▶ _WORK INSTRUCTION_
Without pictures, output exactly the lines running from the line containing "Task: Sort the" to the end of the listing below.

(DATASET EXCERPT Opens)

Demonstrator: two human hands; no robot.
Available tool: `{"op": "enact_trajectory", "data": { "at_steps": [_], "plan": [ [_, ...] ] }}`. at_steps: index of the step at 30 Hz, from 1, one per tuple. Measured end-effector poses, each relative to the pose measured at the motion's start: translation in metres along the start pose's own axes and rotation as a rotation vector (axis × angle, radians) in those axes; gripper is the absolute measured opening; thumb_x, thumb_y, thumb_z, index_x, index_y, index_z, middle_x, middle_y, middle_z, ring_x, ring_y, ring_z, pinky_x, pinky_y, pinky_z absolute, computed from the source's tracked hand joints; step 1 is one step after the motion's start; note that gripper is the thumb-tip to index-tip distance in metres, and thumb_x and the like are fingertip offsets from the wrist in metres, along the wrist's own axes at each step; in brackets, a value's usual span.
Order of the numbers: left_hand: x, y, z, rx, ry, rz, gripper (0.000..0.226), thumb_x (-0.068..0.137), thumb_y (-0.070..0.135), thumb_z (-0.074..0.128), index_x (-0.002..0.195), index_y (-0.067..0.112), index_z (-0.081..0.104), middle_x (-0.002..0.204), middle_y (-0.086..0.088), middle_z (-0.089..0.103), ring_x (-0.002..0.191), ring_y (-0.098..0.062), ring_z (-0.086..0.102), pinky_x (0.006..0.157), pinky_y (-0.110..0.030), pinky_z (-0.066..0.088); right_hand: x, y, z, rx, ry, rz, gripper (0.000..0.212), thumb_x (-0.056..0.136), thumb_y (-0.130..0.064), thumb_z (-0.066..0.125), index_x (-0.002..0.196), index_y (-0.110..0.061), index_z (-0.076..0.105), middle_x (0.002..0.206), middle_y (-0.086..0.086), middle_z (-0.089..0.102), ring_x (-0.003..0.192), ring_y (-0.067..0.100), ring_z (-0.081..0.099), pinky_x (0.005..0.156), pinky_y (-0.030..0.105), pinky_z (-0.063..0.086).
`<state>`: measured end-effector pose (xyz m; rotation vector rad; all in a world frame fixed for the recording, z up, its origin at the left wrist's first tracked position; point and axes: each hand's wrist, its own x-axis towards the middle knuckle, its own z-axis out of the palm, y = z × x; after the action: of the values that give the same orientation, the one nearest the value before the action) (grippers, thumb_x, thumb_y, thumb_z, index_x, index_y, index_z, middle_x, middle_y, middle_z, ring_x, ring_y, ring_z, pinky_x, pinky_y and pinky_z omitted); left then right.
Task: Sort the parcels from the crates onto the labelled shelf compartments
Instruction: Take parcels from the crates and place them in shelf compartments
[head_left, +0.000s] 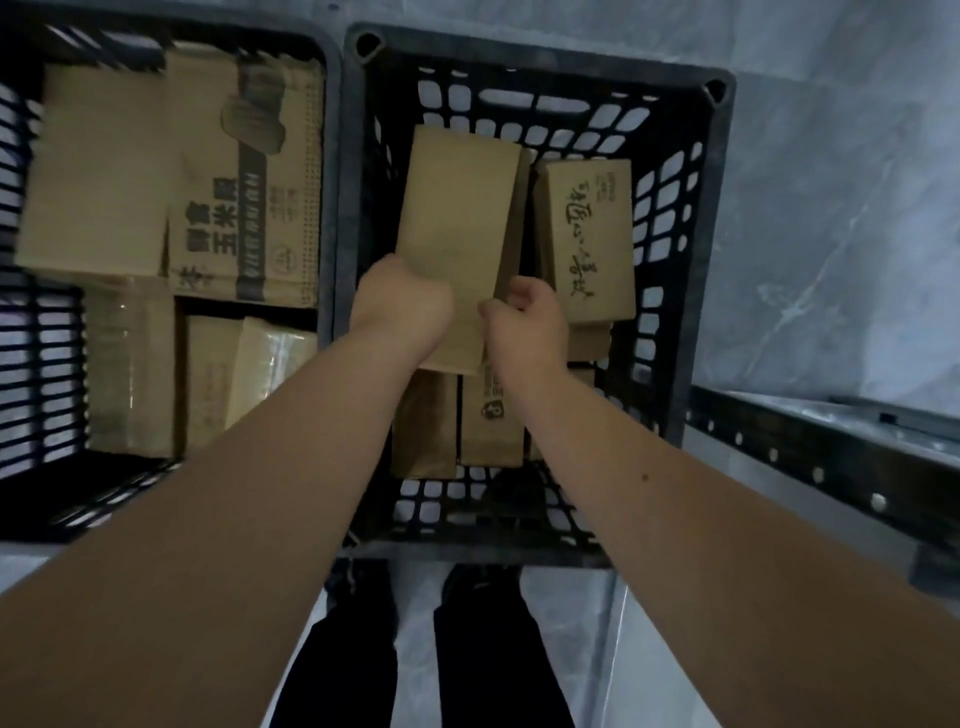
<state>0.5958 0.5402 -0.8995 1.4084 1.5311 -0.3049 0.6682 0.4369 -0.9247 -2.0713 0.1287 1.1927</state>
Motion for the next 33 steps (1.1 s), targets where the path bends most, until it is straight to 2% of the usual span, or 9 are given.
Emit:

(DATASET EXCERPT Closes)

▶ _RESPONSE BOX_
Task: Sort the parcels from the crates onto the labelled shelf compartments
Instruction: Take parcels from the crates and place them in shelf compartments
[head_left, +0.000s] 
<state>0.5958 0.5402 -0.8995 1.4084 1.5311 -0.3049 0.6682 0.4369 -0.9247 -2.0713 0.1287 1.1927</state>
Motion for the next 33 steps (1.1 s), targets where the path bends most, until it is straight to 2% of the usual span, or 9 are given.
Emit:

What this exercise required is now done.